• _TASK INSTRUCTIONS_
Where a line below has the string "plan" in it, include it in the count, and give that count alone.
******************************
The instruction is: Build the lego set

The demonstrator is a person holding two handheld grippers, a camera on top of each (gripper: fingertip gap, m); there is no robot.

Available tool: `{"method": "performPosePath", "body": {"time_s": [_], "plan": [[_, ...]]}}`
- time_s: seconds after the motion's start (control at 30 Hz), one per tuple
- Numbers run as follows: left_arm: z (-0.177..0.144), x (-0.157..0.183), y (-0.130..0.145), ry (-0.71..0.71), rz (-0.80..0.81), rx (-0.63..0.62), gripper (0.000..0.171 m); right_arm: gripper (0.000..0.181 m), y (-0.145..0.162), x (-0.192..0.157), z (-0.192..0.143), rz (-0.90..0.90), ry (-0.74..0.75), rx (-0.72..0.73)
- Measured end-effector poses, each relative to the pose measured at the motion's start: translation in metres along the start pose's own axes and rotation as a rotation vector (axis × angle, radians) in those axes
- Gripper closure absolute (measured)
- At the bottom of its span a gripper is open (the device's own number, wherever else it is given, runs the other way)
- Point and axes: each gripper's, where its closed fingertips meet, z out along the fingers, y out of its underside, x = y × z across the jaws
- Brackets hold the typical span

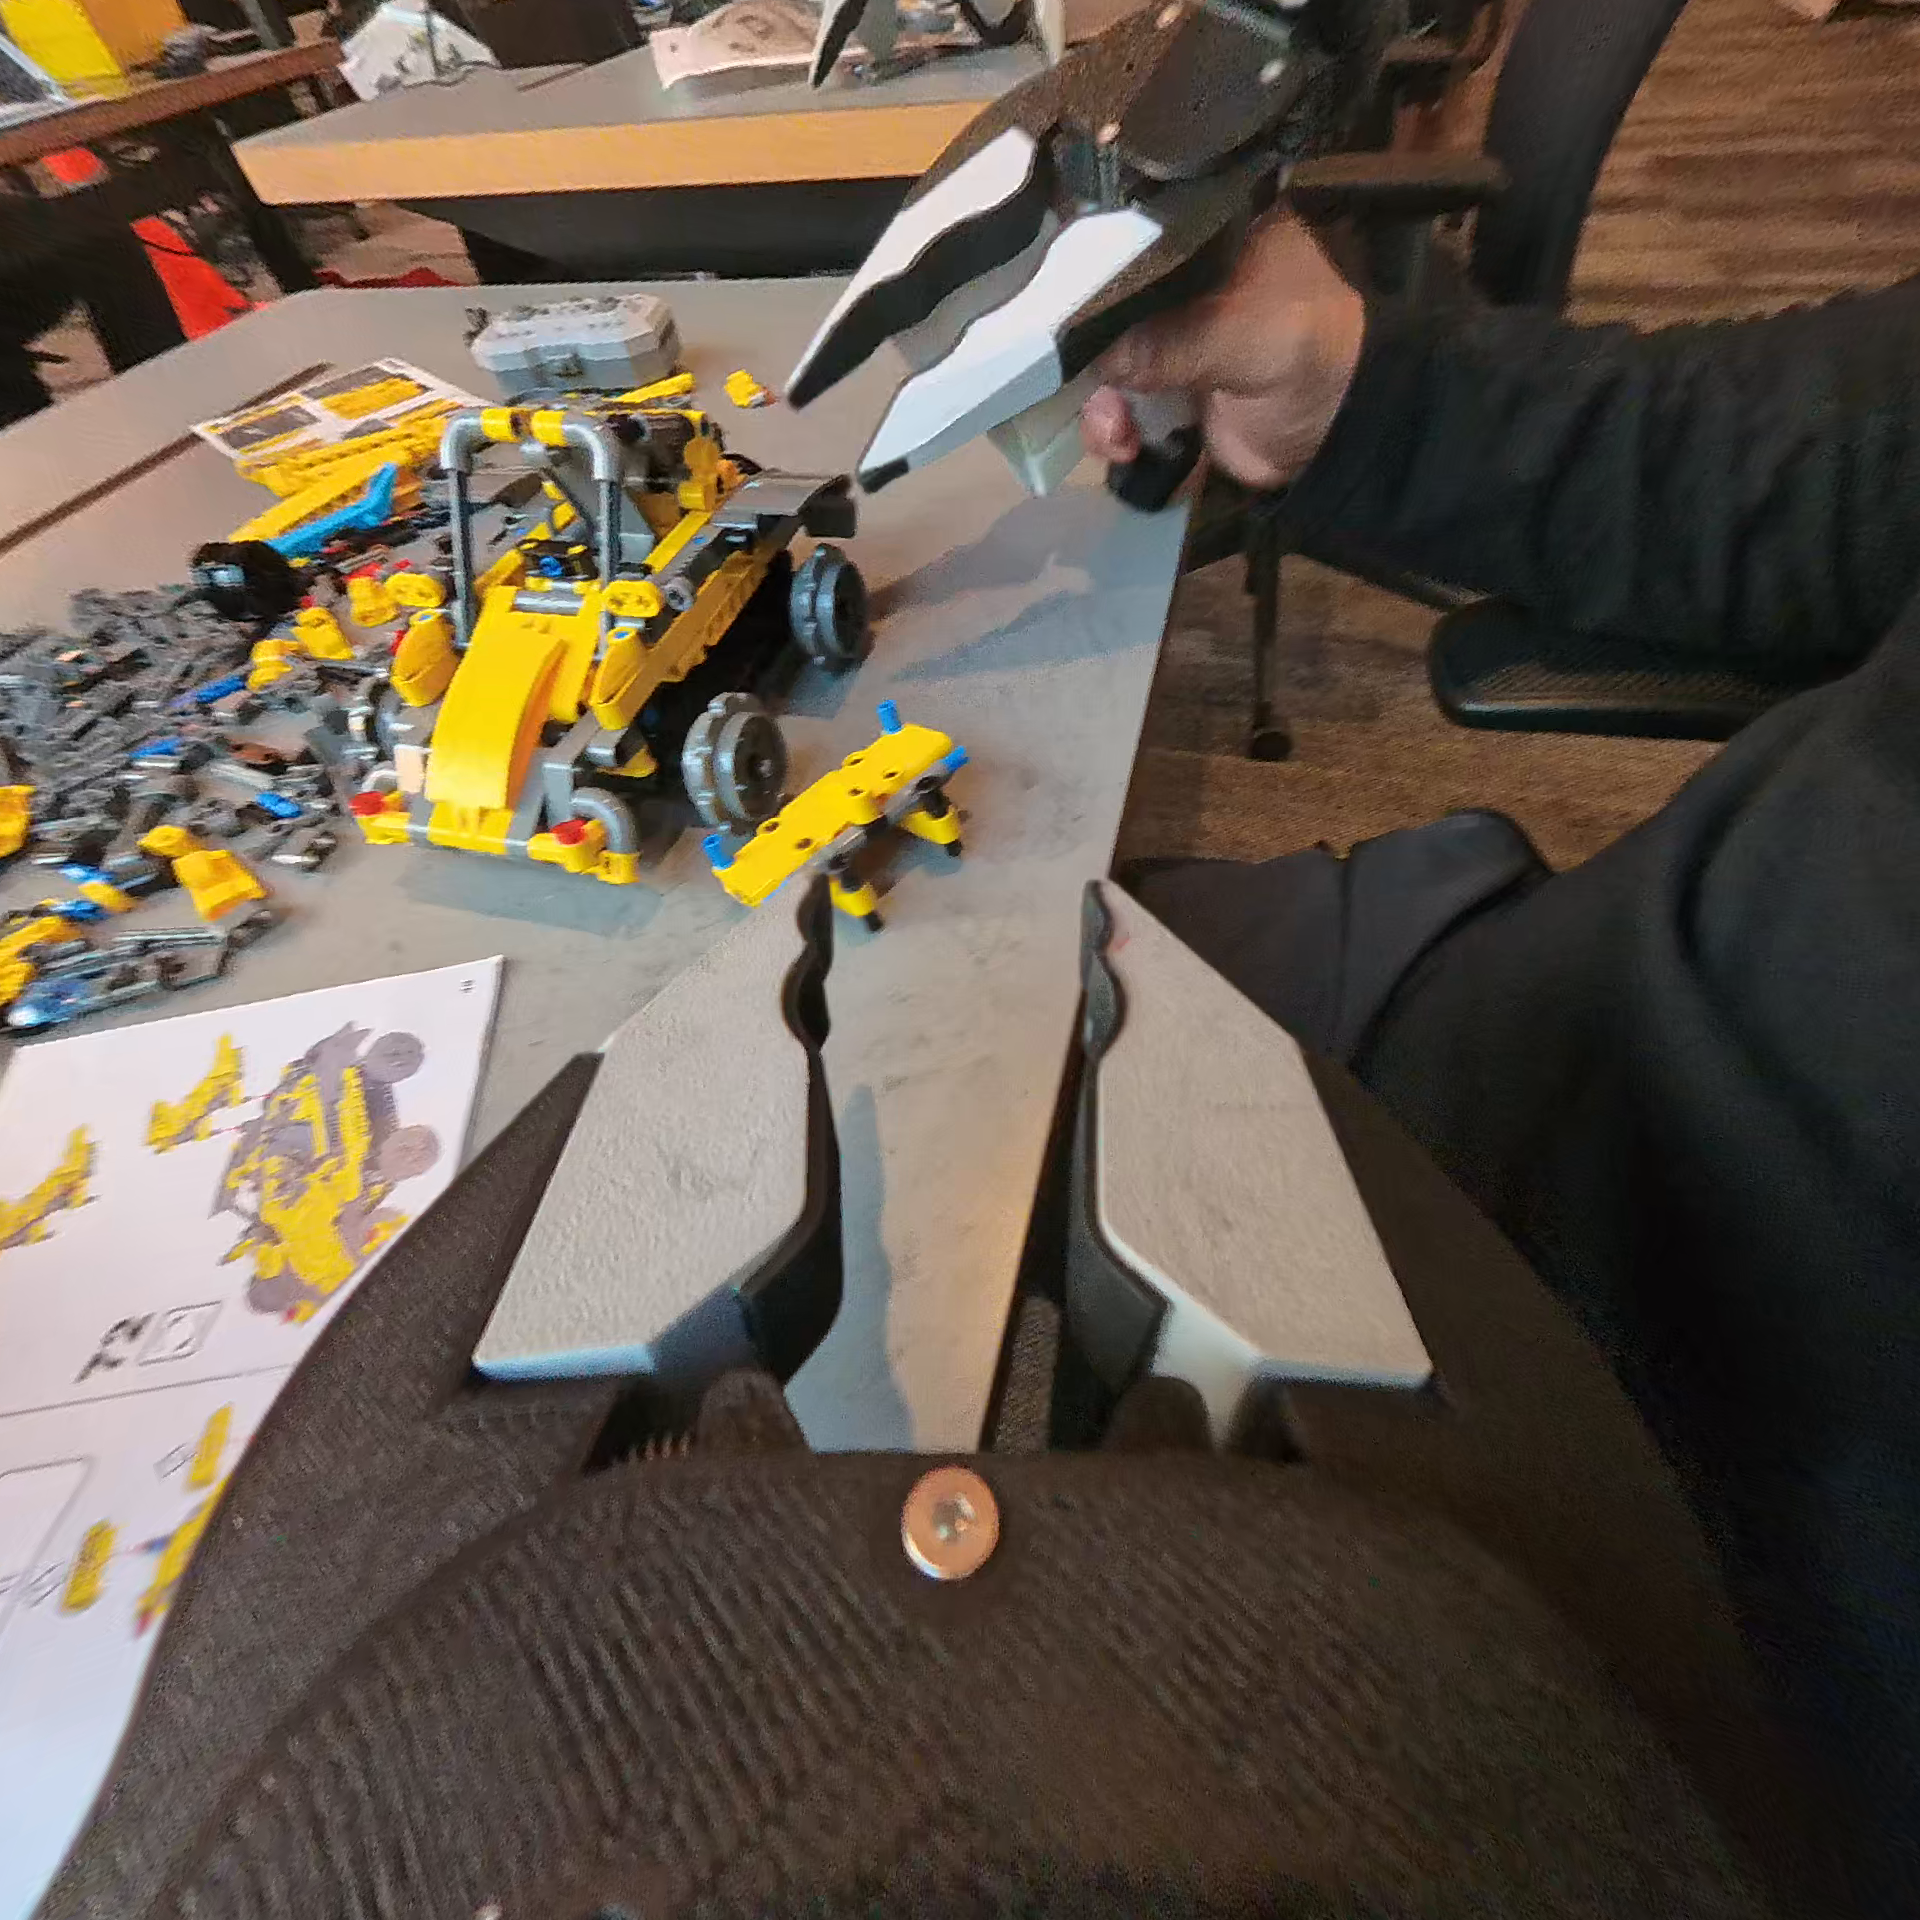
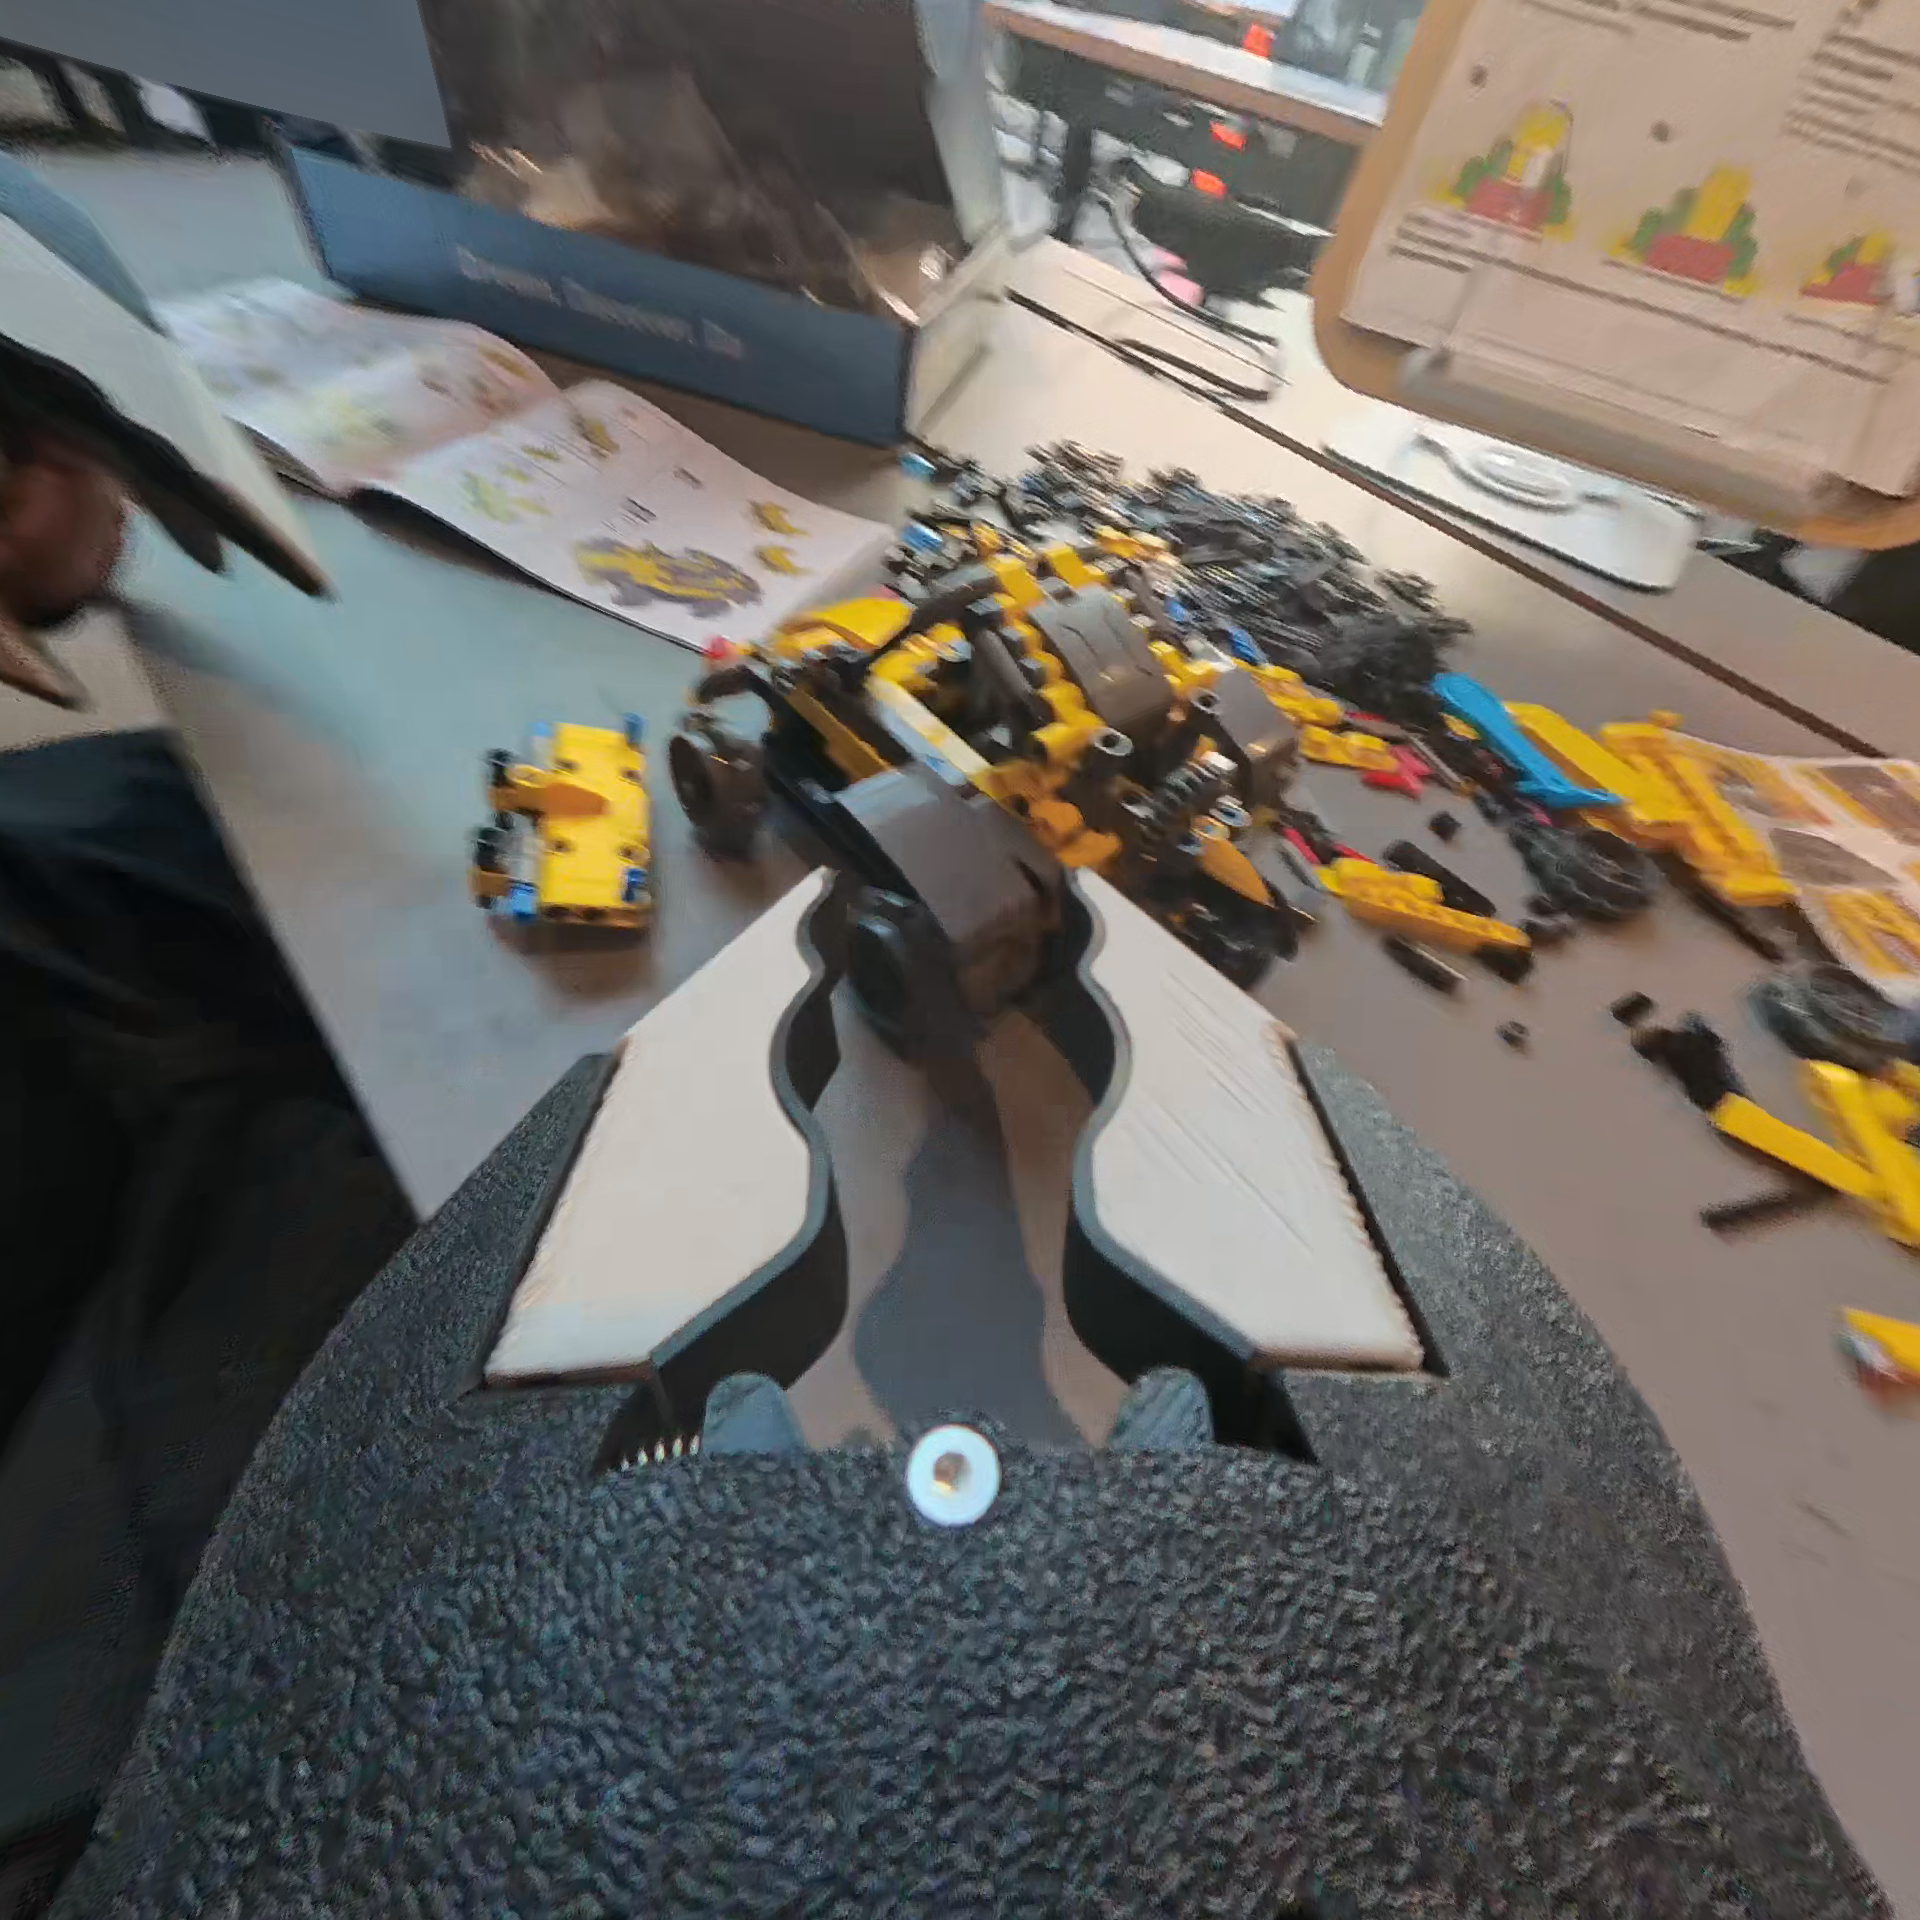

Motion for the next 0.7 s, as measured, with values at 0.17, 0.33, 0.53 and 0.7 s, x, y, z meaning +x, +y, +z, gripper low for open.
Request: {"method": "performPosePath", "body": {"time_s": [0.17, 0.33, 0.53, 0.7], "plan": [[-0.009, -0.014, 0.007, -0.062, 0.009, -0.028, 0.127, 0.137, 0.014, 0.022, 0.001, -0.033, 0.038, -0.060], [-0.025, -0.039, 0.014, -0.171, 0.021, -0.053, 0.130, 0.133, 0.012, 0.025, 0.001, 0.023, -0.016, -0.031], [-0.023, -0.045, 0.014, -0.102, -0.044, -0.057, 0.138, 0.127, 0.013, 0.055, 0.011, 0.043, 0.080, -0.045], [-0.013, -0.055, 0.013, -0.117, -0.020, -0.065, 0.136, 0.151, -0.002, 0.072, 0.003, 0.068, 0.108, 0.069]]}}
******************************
• _WRITTEN RESPONSE_
2